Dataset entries
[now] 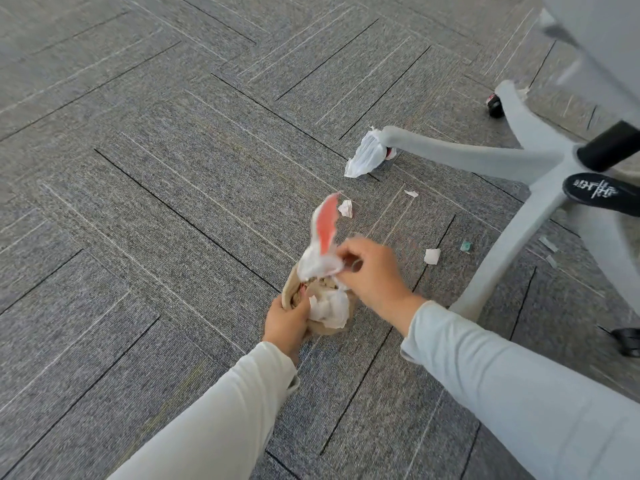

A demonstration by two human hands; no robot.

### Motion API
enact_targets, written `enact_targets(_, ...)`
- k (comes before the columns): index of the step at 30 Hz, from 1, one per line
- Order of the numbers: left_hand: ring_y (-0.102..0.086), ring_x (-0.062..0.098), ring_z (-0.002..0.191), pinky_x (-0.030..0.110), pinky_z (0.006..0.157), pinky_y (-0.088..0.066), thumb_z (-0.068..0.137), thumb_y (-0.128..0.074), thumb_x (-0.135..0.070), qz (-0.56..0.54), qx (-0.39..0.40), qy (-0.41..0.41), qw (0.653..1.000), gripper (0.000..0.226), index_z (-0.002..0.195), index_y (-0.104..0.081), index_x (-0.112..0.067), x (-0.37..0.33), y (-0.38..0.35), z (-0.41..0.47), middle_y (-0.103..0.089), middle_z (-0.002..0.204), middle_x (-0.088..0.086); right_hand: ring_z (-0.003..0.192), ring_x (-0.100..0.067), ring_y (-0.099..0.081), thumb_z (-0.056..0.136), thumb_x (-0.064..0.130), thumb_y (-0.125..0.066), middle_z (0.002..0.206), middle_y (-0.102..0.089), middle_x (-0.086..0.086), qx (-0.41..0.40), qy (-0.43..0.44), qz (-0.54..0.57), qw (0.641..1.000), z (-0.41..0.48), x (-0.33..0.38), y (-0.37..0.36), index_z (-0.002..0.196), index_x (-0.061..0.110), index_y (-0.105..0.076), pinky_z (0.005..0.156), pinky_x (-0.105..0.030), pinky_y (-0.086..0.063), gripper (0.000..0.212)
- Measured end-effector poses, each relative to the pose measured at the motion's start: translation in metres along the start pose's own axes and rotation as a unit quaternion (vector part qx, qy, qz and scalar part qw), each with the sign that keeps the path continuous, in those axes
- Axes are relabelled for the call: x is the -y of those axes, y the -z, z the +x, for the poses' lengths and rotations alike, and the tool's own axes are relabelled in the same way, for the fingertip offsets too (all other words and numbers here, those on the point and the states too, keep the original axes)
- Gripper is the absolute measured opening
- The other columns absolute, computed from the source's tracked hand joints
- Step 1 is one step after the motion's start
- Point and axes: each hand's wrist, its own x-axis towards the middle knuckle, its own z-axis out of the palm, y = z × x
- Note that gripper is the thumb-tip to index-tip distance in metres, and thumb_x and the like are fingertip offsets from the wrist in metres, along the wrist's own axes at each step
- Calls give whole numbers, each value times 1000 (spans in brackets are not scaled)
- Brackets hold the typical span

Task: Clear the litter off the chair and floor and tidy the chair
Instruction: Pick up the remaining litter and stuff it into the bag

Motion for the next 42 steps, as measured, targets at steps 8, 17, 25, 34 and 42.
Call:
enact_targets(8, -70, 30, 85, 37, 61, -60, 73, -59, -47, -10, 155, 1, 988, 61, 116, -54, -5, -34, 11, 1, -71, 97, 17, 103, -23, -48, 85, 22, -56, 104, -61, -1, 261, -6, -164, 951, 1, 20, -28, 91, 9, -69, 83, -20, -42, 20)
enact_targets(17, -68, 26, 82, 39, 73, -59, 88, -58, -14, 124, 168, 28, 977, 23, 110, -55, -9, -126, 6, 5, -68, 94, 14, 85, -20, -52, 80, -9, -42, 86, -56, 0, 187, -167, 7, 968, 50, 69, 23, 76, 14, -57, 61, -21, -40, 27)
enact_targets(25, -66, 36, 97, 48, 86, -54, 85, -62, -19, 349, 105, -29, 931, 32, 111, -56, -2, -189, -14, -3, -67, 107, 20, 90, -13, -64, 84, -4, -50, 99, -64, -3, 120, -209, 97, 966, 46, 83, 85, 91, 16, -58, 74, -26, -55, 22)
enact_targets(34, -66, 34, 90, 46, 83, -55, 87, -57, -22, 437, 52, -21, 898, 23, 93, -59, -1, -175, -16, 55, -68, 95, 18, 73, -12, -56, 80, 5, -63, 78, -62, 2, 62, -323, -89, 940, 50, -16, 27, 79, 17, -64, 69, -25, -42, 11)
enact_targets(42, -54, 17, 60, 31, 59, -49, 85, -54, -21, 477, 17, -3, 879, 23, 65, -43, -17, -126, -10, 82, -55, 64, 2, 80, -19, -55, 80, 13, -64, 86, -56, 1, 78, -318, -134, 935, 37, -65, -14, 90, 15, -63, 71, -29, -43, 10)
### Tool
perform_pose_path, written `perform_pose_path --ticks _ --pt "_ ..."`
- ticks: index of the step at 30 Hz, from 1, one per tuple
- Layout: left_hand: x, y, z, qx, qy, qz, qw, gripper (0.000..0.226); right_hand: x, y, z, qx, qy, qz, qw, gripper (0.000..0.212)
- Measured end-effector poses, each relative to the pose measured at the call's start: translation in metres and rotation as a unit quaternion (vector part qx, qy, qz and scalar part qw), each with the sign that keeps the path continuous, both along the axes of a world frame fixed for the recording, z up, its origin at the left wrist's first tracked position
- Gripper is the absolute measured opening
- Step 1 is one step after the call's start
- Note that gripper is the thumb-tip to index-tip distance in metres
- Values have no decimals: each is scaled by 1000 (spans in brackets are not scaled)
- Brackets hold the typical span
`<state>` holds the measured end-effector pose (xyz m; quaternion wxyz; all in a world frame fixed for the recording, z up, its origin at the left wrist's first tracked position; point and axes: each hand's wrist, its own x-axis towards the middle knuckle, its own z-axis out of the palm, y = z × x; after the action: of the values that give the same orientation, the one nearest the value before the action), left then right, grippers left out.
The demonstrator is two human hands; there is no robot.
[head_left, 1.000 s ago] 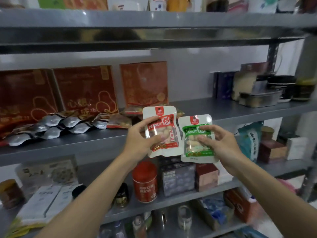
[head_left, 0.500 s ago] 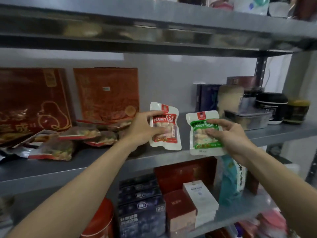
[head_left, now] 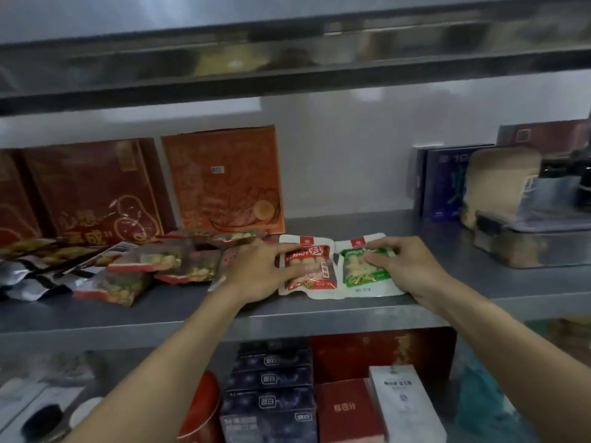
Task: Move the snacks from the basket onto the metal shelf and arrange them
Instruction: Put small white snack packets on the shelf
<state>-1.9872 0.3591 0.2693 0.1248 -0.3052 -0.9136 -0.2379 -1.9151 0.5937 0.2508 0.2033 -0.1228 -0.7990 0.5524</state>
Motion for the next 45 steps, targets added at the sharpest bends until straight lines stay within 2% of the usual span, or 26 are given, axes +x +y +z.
perform_pose_path --ticks 7,11,13,15,19,22,25,29,34,37,40,45 --pt "-4 5 -6 -35 19 22 999 56 -6 6 -6 84 -8 -7 996 22" --pt "-14 5 -12 -42 23 31 998 75 -9 3 -5 163 -33 -16 986 28" --pt "-16 5 -12 -31 27 31 999 69 -7 1 -5 204 -35 -21 978 30" --pt "-14 6 -11 -43 33 23 998 59 -2 -2 -2 194 -22 -10 981 32" --pt "-9 3 -3 -76 27 8 997 60 9 -5 4 206 4 -7 978 39" --pt "-4 -2 2 -60 44 11 997 64 21 -14 5 289 4 22 957 54" --pt "9 -6 9 -75 84 30 993 60 32 -24 10 413 7 41 910 67" --pt "34 -14 13 -87 131 56 986 62 41 -41 20 494 4 66 867 78" --pt "70 -43 9 -132 151 129 971 67 50 -80 18 535 -2 110 837 82" --pt "92 -75 -1 -145 183 186 954 68 53 -110 5 560 25 100 822 79" --pt "115 -117 -14 -142 173 242 944 67 54 -150 -3 560 66 85 822 74" --pt "159 -214 -33 -156 149 331 918 70 66 -239 -13 551 75 146 818 78"
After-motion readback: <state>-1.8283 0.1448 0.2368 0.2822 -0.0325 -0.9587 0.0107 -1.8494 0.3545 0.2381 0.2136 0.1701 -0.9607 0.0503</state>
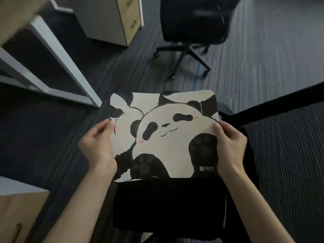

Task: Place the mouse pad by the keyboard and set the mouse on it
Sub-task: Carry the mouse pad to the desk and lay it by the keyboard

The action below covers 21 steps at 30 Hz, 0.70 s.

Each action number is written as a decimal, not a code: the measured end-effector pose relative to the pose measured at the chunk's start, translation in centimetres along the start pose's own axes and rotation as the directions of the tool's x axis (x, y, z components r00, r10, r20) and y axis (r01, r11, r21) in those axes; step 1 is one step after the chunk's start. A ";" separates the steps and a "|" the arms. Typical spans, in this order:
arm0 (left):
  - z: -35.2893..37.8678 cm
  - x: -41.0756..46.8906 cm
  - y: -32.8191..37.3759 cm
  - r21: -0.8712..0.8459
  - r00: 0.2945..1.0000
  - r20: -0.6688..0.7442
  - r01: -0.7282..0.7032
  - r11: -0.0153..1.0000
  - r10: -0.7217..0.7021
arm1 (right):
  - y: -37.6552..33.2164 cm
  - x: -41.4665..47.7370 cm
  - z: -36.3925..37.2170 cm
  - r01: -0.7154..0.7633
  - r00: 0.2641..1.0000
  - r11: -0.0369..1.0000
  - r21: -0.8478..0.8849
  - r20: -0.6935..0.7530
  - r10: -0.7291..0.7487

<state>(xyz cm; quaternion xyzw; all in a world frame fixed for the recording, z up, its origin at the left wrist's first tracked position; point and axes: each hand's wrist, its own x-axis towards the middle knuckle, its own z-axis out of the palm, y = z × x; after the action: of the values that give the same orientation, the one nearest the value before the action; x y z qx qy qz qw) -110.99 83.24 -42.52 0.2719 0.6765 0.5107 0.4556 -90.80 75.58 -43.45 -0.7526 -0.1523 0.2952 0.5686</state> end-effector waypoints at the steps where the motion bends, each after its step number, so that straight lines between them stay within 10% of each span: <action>1: -0.8 -0.4 2.0 -0.030 1.000 -0.005 -0.014 0.999 0.014 | -2.0 -0.7 0.1 0.028 0.999 1.000 0.008 0.020 -0.028; 21: -24.0 -4.9 30.3 -0.369 0.941 -0.283 -0.287 0.884 0.187 | -30.1 -20.4 10.6 0.236 0.806 0.954 0.186 0.510 -0.299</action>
<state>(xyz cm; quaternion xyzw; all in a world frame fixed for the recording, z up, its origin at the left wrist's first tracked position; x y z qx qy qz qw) -133.23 78.49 -10.91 0.1894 0.5673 0.7206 0.3507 -109.98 81.43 -11.30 -0.5783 -0.3917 0.4172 0.5815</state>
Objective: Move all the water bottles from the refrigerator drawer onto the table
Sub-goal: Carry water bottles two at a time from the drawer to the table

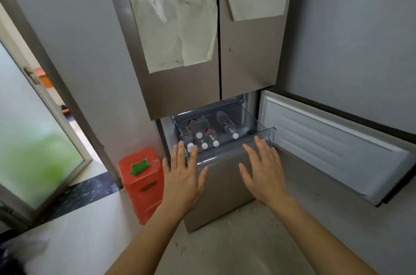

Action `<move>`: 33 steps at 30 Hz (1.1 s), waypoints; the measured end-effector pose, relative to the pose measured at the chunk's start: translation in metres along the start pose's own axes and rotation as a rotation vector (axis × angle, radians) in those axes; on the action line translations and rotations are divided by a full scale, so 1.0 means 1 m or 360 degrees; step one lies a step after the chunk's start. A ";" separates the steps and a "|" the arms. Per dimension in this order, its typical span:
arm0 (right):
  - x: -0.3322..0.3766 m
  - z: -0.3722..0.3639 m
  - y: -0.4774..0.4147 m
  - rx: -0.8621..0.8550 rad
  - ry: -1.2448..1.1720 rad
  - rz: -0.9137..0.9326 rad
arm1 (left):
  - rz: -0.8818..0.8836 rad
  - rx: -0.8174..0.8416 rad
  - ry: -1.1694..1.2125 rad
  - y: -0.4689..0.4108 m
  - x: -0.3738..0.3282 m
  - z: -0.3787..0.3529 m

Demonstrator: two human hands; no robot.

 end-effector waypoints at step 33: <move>-0.253 -0.179 -0.323 0.1415 -0.0119 -0.0091 | 0.0279 0.1128 0.0326 -0.307 -0.117 -0.228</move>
Point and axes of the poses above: each hand's wrist, its own y-axis away from the middle knuckle, its own z-axis out of the back of the hand, x = y × z, the point moved 2 cm from there along -y, towards the middle knuckle, and after that the axes turned 14 degrees about -y, right-handed, at the moved point
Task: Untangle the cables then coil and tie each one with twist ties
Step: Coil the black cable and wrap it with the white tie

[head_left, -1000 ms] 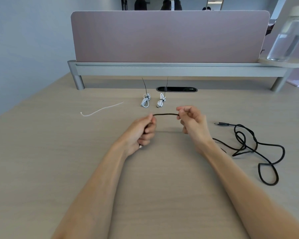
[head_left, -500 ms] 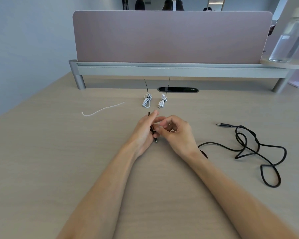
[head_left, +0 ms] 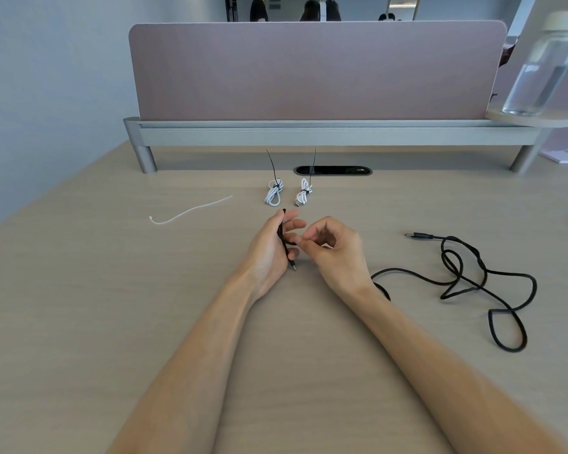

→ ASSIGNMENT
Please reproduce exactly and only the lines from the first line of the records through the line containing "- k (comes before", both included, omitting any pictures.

→ ANSWER TO THIS EXERCISE
[now] 

A demonstration by two human hands; no robot.

### Motion API
enact_targets, written `enact_targets(_, ...)`
- k (comes before the columns): index of the step at 30 Hz, from 1, one per line

What appears above is the complete answer to the exercise.